Objective To detect changes in finger photoplethysmography after administration of epidural anaesthesia as a surrogate method for evaluating autonomic nervous system activity. Methods We included a total of 46 patients scheduled for elective surgical procedures under lumbar epidural anaesthesia. A Biopac SS4LA pulse plethysmograph transducer was used for photoplethysmography recording, and the device was placed on the first toe of the right leg. The first standard lead of the electrocardiogram was simultaneously measured with the finger photoplethysmography. First measurement was done before the administration of epidural anaesthesia, and second measurement was done 25 minutes post administration of epidural anaesthesia.
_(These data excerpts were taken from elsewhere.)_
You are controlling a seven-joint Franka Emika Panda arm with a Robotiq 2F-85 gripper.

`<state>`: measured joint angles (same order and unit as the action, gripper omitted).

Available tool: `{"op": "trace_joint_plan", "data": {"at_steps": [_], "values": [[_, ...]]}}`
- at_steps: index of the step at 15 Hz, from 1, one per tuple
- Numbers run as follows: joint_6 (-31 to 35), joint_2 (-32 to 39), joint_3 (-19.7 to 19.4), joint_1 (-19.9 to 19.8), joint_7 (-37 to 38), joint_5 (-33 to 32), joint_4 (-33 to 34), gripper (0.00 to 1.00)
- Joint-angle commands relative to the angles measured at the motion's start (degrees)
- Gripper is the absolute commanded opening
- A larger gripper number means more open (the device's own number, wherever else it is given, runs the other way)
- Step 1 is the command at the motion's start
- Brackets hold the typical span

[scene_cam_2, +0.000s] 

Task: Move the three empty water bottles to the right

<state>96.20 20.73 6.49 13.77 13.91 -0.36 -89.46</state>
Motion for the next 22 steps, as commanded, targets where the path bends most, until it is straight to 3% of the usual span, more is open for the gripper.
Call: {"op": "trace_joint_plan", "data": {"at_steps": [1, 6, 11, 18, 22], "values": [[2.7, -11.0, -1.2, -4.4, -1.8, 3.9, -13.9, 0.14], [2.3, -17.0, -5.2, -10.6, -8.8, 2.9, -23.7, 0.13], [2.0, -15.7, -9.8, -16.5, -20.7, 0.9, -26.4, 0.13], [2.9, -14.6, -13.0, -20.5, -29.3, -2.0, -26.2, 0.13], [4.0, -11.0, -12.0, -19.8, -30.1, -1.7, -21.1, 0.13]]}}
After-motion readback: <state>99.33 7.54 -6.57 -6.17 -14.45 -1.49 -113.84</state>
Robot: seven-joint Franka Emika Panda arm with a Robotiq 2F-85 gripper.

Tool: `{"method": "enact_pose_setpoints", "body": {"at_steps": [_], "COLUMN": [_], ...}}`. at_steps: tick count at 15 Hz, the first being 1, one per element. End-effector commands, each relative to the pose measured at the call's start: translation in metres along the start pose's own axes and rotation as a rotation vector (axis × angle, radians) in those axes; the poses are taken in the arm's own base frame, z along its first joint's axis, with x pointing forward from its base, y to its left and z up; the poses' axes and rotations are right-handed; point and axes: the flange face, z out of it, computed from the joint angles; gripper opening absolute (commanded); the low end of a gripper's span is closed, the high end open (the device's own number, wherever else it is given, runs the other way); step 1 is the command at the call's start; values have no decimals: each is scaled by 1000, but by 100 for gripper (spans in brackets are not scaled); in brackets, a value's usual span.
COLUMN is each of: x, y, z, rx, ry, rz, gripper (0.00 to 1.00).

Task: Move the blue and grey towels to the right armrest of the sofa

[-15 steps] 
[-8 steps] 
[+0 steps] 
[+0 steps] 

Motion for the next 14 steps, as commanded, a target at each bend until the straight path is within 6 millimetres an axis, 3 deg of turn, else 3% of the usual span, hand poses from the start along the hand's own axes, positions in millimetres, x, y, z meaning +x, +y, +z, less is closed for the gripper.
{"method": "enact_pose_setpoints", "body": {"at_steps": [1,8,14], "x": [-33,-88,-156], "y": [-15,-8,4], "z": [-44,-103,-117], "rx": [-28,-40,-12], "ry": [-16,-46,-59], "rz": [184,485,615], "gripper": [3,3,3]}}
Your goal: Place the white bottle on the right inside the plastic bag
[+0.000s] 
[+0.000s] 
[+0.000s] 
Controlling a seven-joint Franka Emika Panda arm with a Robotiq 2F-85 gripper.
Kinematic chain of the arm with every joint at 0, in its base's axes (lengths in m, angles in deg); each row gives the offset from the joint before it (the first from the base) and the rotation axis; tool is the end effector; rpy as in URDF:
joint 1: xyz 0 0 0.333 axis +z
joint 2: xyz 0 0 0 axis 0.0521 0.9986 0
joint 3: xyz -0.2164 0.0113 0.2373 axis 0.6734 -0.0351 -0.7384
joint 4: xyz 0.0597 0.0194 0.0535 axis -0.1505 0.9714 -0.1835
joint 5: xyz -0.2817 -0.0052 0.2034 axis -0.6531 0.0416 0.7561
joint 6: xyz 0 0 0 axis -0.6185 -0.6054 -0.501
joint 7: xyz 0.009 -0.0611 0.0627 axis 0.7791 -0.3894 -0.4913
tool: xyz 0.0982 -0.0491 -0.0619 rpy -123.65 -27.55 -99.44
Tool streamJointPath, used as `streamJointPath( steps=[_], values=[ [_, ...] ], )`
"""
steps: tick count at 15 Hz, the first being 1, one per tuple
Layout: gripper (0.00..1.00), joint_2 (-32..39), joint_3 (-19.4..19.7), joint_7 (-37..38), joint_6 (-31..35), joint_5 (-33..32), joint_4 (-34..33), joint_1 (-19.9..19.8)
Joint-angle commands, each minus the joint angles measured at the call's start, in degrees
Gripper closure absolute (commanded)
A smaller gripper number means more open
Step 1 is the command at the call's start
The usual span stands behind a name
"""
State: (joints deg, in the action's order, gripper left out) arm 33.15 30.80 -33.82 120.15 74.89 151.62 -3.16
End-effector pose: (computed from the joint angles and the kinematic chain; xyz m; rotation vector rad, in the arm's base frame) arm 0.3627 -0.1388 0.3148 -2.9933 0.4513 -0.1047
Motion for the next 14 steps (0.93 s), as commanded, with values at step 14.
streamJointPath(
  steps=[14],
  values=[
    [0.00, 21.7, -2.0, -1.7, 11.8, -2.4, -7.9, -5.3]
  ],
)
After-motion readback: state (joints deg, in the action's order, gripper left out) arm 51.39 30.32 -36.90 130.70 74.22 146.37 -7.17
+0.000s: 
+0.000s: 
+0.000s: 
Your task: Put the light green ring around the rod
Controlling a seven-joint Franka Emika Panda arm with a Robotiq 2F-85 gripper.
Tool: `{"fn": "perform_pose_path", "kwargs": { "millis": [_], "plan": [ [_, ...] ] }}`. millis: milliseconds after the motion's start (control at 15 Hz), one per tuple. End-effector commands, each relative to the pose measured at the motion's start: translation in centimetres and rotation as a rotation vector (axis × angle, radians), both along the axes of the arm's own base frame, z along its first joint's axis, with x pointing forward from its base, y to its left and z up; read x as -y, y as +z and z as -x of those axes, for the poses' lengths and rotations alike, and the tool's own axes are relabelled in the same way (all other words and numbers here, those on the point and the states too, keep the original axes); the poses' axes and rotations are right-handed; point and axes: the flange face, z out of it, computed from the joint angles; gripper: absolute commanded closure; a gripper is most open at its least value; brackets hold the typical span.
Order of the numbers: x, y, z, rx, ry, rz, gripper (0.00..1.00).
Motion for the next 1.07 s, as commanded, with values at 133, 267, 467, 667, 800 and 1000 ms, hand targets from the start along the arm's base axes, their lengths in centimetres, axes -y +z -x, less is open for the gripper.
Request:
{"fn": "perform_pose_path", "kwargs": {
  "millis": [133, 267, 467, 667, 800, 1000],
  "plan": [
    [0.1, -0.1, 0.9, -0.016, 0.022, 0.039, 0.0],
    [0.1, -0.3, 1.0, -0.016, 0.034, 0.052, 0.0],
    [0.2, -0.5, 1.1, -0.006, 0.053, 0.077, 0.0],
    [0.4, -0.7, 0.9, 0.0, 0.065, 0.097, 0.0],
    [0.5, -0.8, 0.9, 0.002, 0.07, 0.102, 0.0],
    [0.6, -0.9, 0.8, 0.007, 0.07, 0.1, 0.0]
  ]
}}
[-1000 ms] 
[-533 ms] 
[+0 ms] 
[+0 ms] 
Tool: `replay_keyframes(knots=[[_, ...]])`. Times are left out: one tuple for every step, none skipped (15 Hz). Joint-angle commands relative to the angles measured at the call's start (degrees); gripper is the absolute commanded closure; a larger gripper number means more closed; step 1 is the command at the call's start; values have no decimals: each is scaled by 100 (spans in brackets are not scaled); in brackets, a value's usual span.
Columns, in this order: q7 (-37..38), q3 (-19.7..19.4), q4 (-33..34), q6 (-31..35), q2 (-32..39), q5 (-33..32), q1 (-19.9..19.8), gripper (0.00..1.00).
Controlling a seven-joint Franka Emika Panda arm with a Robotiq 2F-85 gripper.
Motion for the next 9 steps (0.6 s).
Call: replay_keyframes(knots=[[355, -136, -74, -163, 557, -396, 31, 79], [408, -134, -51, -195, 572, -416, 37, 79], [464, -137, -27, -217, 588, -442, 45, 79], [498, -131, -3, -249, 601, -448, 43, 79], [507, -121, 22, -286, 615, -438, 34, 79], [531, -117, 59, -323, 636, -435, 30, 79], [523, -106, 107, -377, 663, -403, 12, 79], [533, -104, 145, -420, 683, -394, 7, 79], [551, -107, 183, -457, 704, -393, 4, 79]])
Results The area under the curve of the finger photoplethysmography statistically significantly increased 25 minutes after administration of epidural anaesthesia compared with the first measurement (p=0.0001). The amplitude of the finger photoplethysmography as well as the pulse transit time also statistically significantly increased after administration of epidural anaesthesia. Conclusion The area under the curve reflects the changes in sympathetic activity after epidural anaesthesia below the block level. It can be used for the detection of the degree of sympathetic block and, respectively, for epidural block success. Future prospects include detection of sympathetic block cessation as an indicator for discharge from the awakening room and beginning of patient verticalisation.